Such military bands as the mehters, were not definitively mentioned until the 13th century. It is believed that the first "mehter" was sent to Osman I by the Seljuk Sultan Alaeddin Kayqubad III as a present along with a letter that salutes the newly formed state. From then on every day after the afternoon prayer; "mehter" played for the Ottoman ruler. The notion of a military marching band, such as those in use even today, began to be borrowed from the Ottoman Empire in the 16th century. The sound associated with the mehterân also exercised an influence on European classical music, with composers such as Joseph Haydn, Wolfgang Amadeus Mozart, and Ludwig van Beethoven all writing compositions inspired by or designed to imitate the music of the mehters. (Note: Consider, for example, Beethoven's Turkish March, and the martial section of Ode to Joy in his Ninth Symphony)

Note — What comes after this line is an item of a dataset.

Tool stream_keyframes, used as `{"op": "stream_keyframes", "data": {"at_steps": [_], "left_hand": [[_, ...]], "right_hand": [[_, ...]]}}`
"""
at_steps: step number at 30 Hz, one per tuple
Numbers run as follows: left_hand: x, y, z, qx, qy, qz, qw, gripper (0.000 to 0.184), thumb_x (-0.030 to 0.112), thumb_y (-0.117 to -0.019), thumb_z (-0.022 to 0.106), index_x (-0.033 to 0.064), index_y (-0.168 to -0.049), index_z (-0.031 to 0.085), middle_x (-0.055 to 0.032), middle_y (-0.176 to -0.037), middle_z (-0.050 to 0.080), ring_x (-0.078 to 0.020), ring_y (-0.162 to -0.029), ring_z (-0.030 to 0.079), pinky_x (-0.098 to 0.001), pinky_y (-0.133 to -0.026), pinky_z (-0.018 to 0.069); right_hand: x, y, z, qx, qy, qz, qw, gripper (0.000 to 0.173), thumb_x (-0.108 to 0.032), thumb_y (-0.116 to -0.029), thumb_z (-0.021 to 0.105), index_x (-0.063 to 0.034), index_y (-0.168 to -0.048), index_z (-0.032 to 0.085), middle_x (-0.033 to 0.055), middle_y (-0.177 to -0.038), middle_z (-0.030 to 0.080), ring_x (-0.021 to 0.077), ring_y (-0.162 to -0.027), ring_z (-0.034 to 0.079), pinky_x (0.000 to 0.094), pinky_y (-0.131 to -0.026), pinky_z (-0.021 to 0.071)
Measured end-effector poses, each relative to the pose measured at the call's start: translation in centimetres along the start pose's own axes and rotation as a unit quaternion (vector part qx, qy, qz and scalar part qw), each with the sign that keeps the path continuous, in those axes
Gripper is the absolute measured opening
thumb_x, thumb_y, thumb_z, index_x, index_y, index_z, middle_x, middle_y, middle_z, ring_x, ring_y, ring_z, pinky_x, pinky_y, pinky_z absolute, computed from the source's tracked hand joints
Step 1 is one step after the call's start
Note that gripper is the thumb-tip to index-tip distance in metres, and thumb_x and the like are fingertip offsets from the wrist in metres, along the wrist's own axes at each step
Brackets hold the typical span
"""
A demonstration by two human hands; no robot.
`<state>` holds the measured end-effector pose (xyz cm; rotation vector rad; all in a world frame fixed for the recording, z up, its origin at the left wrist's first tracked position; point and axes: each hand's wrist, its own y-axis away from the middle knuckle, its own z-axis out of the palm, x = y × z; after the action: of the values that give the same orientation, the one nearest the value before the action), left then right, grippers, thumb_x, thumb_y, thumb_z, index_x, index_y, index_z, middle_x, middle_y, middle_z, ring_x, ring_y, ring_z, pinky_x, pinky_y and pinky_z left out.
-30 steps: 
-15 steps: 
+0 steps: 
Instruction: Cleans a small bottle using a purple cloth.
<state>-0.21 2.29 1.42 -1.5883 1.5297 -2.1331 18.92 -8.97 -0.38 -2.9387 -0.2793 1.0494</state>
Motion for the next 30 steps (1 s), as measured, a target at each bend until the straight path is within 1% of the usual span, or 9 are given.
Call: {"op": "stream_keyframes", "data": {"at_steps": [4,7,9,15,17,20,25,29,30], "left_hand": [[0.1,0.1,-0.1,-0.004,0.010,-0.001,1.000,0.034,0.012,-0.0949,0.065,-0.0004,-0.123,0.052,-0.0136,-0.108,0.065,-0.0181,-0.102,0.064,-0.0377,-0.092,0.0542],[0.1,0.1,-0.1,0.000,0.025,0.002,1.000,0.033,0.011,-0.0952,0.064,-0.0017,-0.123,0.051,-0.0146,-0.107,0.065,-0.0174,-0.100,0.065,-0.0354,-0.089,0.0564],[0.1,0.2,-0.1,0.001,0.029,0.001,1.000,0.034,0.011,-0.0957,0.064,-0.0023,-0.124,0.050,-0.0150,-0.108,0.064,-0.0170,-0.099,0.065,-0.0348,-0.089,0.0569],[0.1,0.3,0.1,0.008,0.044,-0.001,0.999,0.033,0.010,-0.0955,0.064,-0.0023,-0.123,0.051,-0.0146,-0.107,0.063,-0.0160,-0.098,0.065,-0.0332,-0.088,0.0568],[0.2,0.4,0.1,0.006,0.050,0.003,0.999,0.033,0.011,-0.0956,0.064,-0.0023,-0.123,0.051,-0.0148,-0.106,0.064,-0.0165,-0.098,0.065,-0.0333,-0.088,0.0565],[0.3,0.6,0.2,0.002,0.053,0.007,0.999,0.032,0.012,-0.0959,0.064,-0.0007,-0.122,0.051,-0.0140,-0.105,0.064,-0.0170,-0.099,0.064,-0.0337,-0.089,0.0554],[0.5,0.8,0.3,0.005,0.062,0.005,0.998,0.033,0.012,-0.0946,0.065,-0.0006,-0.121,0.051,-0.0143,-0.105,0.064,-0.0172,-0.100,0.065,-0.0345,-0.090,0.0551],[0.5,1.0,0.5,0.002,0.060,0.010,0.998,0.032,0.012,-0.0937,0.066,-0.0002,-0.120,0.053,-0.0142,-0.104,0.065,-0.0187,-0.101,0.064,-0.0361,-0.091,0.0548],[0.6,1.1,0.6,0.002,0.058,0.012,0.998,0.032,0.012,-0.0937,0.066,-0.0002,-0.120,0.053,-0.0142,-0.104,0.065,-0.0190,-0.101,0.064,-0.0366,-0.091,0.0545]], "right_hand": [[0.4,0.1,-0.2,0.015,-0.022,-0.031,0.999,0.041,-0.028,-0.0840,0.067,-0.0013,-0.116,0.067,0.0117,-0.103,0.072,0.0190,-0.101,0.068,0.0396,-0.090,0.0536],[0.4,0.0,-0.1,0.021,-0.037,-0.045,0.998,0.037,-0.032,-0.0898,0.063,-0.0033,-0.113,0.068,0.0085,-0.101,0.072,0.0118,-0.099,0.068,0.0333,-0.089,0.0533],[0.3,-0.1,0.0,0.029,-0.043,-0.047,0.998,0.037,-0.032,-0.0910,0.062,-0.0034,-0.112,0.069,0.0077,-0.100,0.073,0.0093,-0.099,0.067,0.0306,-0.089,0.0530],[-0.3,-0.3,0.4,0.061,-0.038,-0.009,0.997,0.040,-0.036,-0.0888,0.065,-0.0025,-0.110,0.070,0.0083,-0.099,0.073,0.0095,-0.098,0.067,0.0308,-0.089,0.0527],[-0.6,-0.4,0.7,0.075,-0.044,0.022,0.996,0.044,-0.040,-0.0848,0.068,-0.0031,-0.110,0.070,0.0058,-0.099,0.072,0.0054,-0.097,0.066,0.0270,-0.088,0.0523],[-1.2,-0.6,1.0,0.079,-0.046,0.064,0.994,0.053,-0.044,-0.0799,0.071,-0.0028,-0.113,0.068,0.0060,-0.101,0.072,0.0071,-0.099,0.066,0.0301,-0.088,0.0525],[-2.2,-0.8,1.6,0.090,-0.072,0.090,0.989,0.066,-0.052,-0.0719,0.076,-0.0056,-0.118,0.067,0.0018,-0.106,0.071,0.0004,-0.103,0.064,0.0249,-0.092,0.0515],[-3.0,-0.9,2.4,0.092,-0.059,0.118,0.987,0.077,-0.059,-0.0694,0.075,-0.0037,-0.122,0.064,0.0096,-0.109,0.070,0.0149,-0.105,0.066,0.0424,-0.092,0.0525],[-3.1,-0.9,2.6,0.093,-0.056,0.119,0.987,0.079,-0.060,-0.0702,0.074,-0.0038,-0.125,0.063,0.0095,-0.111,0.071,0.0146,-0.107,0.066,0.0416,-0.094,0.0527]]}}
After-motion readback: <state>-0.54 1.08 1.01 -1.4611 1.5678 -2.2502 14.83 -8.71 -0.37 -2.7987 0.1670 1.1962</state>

In 1826, the music of the mehters fell into disfavor following Sultan Mahmud II's abolition of the Janissary Corps, who had formed the core of the bands. Subsequent to this, in the mid and late 19th century, the genre went into decline along with the Ottoman Empire. In 1911, as the empire was beginning to collapse, the director of Istanbul's military museum attempted a somewhat successful revival of the tradition, and by 1953—so as to celebrate the 500-year anniversary of the Fall of Constantinople to the forces of Sultan Mehmed II—the tradition had been fully restored as a band of the Turkish Armed Forces.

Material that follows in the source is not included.